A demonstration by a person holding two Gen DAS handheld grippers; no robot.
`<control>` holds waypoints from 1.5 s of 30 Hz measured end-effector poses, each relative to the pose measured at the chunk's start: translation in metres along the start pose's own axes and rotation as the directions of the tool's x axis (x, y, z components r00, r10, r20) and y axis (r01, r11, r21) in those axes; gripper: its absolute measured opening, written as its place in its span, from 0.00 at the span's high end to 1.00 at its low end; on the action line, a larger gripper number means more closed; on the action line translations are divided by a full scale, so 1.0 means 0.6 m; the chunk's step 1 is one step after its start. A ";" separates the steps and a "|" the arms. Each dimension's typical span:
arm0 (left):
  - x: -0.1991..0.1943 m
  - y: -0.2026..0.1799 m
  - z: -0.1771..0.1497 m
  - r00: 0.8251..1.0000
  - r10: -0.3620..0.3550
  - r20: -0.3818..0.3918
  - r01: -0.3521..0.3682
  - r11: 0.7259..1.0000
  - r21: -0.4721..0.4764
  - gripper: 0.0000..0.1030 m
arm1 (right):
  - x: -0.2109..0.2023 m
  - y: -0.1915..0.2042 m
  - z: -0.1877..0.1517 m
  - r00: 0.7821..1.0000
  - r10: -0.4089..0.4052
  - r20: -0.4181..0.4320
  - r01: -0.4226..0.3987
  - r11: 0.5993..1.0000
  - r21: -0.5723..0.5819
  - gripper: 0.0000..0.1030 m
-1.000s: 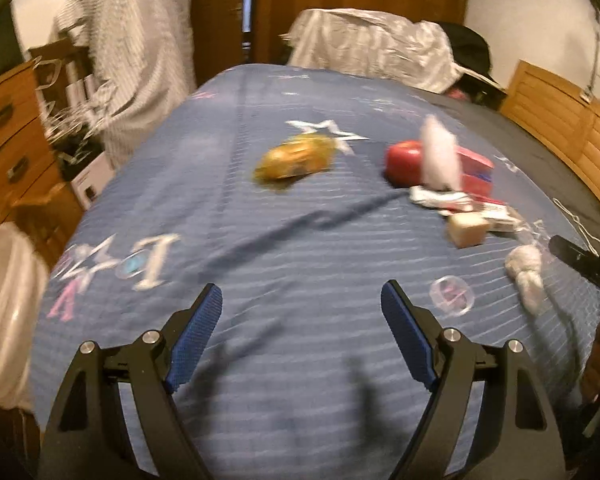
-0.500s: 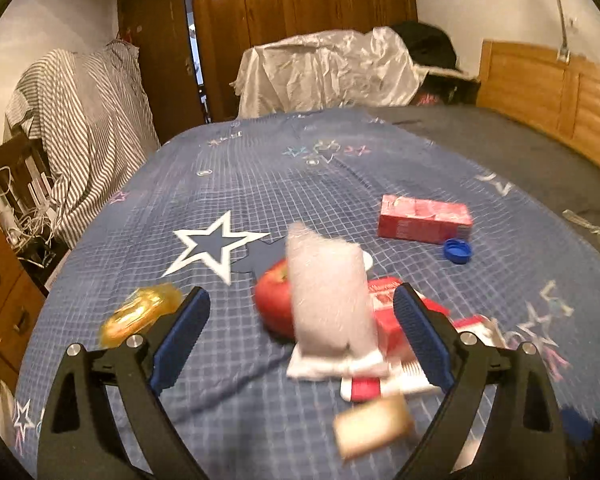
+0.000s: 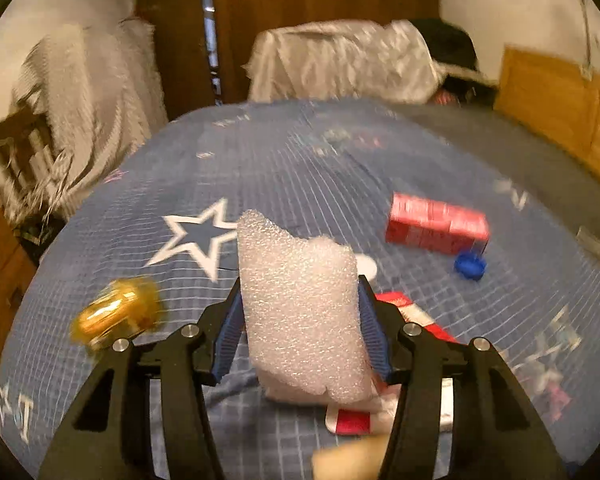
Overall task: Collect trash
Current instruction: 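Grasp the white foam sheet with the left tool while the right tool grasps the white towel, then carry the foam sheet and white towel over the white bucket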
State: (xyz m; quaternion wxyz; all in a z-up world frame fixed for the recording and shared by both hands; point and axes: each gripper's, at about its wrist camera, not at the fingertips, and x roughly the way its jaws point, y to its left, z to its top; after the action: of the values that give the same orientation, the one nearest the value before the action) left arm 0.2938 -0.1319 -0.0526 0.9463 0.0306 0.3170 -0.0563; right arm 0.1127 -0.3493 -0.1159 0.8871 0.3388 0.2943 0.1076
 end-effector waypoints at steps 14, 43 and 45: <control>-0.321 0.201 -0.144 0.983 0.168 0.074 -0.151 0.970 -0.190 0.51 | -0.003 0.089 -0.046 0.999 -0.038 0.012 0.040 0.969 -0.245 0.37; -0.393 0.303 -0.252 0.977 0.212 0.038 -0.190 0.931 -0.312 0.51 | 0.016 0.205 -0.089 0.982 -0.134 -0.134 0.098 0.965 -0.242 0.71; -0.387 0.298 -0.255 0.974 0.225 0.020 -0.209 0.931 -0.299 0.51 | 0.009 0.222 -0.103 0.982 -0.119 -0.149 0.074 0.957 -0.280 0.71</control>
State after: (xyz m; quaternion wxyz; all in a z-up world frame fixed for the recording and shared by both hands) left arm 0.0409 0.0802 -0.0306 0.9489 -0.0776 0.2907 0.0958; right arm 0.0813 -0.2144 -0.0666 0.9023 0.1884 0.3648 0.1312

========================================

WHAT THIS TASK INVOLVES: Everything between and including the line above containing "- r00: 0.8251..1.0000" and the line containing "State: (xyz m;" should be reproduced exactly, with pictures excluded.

WRITTEN RESPONSE:
  - r00: 0.8251..1.0000
  - r10: -0.3620..0.3550
  - r20: -0.3818..0.3918
  - r01: -0.3521..0.3682
  - r11: 0.7259..1.0000
  - r21: -0.4721..0.4764
  - gripper: 0.0000..0.1030 m
arm1 (right):
  - x: -0.2109..0.2023 m
  - y: -0.1915..0.2042 m
  - z: -0.1877..0.1517 m
  - r00: 0.7821..1.0000
  - r10: -0.4089..0.4052
  - r20: -0.4181..0.4320
  - r01: -0.4226..0.3987
  - r11: 0.5993..1.0000
  - r21: -0.5723..0.5819
  - gripper: 0.0000..0.1030 m
-1.000s: 
-0.500s: 
+0.000s: 
Overall task: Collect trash
Current instruction: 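Grasp the white foam sheet with the left tool while the right tool grasps the white towel, then carry the foam sheet and white towel over the white bucket
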State: (xyz m; quaternion wxyz; all in a z-up world frame fixed for the recording and shared by both hands; point and axes: each gripper's, at about its wrist camera, not at the fingertips, and x roughly the way its jaws point, y to its left, z to its top; after the action: of the values that give the same orientation, the one nearest the value before the action) left arm 0.2938 -0.1319 -0.0526 0.9463 0.0306 0.3170 -0.0563; right arm 0.1127 -0.3493 -0.1159 0.8871 0.3388 0.2943 0.1076

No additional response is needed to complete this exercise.